• [Problem description]
All lines from the one holding "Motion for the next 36" down to the last line of the entries are to be reproduced exactly, with no other lines.

• [Records to process]
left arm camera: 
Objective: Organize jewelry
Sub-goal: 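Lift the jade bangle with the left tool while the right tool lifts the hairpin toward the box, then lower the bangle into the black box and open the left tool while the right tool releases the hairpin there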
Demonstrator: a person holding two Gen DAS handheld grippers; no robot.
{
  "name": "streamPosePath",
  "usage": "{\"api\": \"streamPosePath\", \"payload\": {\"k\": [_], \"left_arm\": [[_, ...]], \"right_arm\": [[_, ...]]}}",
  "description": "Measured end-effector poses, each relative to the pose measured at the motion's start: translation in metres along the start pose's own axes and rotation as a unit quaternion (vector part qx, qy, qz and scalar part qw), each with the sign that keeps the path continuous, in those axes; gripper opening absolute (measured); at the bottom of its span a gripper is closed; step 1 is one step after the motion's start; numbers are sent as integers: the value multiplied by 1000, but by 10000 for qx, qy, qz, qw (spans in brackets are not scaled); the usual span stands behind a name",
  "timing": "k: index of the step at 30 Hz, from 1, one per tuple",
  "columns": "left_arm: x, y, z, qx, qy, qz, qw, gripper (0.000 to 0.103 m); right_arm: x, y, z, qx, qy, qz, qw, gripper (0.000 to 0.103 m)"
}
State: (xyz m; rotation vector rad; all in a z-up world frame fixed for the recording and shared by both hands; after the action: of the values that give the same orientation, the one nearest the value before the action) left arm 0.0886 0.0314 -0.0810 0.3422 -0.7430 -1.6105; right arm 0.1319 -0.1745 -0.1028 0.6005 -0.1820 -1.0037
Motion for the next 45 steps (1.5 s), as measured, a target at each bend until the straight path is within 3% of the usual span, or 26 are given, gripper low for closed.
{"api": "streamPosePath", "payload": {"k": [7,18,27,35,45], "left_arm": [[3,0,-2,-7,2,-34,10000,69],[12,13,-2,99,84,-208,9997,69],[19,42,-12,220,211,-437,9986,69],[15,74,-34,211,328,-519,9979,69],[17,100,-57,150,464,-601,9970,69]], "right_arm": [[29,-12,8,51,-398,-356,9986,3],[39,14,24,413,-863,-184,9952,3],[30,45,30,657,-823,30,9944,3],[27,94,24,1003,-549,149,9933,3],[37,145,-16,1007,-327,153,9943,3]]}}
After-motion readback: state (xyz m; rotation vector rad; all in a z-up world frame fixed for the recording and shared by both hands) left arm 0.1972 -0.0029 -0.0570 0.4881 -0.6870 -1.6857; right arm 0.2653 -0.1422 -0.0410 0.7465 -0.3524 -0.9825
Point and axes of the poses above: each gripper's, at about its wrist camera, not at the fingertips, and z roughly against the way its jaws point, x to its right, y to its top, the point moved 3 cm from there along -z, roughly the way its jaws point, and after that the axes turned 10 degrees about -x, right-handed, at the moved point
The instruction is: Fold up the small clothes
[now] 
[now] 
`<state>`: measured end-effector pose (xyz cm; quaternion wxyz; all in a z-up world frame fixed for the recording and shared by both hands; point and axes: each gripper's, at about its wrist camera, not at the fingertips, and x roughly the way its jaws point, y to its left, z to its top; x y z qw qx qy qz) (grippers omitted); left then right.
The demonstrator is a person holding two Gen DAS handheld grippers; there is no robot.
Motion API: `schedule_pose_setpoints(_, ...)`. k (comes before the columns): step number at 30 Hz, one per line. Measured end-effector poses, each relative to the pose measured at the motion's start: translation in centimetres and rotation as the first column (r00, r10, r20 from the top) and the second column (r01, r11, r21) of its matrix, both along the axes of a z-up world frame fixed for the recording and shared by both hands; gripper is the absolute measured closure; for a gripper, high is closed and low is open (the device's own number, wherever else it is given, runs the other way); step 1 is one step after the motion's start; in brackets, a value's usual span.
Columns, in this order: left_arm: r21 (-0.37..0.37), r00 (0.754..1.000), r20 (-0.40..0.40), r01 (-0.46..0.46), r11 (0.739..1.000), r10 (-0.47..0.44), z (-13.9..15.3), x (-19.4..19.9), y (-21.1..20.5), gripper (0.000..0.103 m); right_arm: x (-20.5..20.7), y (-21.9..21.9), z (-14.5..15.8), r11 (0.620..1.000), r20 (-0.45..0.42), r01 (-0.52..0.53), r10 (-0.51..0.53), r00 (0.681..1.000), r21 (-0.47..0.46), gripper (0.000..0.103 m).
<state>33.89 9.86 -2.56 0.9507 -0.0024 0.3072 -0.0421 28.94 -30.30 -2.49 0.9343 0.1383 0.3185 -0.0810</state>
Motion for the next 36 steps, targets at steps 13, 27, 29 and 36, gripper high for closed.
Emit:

• [Worked solution]
Motion for the next 36 steps, targets at steps 13, 27, 29 and 36, gripper high for closed.
Emit:

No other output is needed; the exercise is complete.